(profile) Spy chief nominee veteran diplomat with expertise in N.K., U.S. affairs

SEOUL, National Security Adviser Cho Tae-yong, who has been tapped as director of the National Intelligence Service, is a veteran diplomat also known as a balanced strategist in the field of security.

Born in Seoul, Cho, 67, graduated from Seoul National University in 1979 and joined the foreign ministry after passing the state foreign service exam in 1980.

His career has primarily focused on U.S. affairs and North Korea's denuclearization.

Cho became the first chief of the ministry's North Korean Nuclear Affairs Bureau in 2004 and served as the country's deputy chief of the six-party talks on the North's nuclear program when a landmark denuclearization deal was struck on Sept. 19, 2005.

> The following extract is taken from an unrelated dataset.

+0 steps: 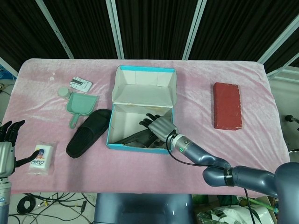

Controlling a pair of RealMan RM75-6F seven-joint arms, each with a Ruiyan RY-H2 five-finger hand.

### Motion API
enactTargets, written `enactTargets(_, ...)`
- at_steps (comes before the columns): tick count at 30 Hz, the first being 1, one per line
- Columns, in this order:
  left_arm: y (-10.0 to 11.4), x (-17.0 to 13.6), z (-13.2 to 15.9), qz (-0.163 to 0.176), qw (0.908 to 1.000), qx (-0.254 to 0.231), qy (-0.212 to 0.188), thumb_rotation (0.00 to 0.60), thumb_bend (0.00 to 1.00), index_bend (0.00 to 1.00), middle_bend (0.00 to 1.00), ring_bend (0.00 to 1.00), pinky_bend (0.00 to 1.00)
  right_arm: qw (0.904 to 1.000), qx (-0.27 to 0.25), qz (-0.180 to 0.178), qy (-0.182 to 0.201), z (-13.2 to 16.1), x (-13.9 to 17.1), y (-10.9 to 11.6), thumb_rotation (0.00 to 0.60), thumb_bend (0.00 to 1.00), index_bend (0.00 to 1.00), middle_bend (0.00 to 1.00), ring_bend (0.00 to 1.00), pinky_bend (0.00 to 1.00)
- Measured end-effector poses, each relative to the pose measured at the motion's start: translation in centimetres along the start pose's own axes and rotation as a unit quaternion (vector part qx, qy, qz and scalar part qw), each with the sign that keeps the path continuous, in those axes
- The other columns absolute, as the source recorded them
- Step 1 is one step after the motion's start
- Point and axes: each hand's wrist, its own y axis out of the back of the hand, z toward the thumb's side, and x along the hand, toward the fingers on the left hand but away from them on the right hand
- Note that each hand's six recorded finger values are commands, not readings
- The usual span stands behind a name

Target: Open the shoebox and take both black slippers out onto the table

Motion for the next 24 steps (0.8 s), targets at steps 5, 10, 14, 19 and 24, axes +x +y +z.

In 2013, Cho became Seoul's top nuclear envoy.

In 2014, he became the first vice foreign minister in the Park Geun-hye administration and served as the first deputy chief of the presidential National Security Office the following year.

Cho's career also spans the National Assembly. In 2020, he was elected as a lawmaker for a proportional representation seat of the then opposition Future Korea Party, which was later merged with what is now the ruling People Power Party.

Cho was named South Korea's ambassador to the U.S. in June 2022 by President Yoon Suk Yeol and was subsequently named the national security adviser in March this year ahead of Yoon's state visit to the U.S.

Cho is widely considered a security expert who has extensive experience in both U.S. and North Korean affairs.